◆ **Work instructions**
Copy the lines of the entries exactly, from the opening one to the one holding "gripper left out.", and leave out everything after.

#####

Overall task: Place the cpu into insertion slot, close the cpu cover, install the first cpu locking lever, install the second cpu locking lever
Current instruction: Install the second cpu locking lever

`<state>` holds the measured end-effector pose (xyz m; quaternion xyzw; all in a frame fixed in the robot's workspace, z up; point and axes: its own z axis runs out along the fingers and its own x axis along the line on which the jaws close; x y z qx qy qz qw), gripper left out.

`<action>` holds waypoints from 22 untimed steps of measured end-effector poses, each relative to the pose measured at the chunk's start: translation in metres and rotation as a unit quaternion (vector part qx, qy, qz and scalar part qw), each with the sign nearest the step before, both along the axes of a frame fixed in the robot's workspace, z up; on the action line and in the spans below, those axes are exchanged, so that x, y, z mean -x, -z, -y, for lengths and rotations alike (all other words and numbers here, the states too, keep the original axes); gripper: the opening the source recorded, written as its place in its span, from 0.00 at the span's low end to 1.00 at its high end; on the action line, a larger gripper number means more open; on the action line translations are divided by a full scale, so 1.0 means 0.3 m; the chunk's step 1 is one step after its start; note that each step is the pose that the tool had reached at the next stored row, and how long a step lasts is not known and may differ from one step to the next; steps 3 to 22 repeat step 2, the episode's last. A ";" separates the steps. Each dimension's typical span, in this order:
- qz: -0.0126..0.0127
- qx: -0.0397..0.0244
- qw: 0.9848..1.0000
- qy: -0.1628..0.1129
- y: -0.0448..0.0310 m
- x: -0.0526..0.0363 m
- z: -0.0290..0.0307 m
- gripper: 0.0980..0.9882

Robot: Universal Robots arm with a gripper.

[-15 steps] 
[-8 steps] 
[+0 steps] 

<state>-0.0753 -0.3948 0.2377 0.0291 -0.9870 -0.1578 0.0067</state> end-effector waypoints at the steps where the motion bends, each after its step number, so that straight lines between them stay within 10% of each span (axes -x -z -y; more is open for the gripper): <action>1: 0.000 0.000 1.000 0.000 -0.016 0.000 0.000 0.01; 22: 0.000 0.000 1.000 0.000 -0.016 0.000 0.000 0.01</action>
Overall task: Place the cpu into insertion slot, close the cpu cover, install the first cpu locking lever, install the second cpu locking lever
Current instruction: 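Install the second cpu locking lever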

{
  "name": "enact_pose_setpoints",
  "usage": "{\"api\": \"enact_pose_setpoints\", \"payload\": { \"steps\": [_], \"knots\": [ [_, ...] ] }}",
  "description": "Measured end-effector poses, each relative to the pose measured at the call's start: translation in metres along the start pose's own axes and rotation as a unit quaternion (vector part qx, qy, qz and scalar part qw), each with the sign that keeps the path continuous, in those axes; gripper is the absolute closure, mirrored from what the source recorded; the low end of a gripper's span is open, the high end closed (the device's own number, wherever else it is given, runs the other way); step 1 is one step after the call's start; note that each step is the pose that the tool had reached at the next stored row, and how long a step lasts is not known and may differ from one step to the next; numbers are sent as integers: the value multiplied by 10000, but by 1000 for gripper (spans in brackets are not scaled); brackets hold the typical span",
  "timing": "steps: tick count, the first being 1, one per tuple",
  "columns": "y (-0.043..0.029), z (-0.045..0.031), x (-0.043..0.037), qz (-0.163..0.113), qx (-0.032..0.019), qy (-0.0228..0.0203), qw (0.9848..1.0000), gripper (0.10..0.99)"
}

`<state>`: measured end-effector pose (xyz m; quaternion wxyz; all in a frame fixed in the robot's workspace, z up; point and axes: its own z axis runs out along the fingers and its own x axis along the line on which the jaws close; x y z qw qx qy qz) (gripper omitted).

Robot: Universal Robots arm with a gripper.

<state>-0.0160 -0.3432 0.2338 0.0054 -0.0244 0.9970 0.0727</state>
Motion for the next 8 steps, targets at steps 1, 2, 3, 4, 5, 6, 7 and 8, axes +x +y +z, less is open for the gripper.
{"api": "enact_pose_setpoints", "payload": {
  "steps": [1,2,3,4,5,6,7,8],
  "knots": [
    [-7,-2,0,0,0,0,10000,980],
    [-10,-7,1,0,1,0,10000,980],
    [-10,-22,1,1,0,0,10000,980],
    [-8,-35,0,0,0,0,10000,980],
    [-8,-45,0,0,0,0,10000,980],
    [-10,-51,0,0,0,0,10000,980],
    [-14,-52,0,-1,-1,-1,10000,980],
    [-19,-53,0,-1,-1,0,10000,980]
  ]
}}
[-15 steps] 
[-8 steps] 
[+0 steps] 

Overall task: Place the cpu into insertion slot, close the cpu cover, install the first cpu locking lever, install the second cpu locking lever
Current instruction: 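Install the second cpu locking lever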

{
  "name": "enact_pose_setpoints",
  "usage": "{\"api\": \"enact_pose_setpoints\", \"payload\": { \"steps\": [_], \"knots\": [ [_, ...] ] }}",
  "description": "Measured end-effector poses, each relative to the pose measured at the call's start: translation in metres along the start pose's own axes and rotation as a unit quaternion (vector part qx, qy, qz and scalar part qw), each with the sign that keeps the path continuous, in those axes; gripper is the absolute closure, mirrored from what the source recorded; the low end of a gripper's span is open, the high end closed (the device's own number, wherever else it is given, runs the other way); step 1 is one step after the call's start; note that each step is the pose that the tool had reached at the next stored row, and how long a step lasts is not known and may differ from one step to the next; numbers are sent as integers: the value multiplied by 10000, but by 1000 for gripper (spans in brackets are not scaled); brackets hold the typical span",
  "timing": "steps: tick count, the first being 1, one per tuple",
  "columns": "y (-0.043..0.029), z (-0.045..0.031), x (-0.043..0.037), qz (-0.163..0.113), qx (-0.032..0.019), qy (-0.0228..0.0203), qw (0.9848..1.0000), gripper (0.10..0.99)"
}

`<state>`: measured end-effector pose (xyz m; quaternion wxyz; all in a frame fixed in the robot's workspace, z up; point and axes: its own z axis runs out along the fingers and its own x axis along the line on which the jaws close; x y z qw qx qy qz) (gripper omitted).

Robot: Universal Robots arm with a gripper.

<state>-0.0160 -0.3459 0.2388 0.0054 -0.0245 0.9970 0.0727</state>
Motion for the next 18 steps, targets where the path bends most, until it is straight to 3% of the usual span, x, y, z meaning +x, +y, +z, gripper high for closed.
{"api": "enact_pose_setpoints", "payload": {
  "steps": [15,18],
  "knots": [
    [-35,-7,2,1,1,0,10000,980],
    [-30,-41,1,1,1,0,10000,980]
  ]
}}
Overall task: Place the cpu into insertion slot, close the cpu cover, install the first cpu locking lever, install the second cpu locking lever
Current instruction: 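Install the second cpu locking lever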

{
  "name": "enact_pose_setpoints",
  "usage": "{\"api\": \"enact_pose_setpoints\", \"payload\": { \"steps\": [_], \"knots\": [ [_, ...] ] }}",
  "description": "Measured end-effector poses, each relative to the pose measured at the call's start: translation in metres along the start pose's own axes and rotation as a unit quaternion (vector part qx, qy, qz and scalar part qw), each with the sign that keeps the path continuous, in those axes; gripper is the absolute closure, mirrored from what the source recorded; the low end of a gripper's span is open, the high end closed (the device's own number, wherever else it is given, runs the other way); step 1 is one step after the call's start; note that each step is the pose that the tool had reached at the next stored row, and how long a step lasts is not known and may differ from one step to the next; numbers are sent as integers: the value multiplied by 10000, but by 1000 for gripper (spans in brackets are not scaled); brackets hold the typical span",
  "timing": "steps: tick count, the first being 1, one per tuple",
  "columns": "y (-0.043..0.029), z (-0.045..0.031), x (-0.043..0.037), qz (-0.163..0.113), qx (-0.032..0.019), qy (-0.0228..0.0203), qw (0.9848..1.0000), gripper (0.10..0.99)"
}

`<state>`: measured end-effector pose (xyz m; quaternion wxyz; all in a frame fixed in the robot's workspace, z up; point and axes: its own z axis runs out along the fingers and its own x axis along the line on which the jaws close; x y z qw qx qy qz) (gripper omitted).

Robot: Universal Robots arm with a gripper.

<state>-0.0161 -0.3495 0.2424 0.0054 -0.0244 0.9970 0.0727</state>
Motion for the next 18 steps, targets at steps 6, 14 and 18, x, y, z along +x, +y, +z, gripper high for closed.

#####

◆ **Solution to the exercise**
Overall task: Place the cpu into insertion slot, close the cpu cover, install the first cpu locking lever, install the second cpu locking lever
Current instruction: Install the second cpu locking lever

`<state>` holds the measured end-effector pose (xyz m; quaternion xyzw; all in a frame fixed in the robot's workspace, z up; point and axes: its own z axis runs out along the fingers and its own x axis along the line on which the jaws close; x y z qx qy qz qw), gripper left out.

This exercise calls for no further output.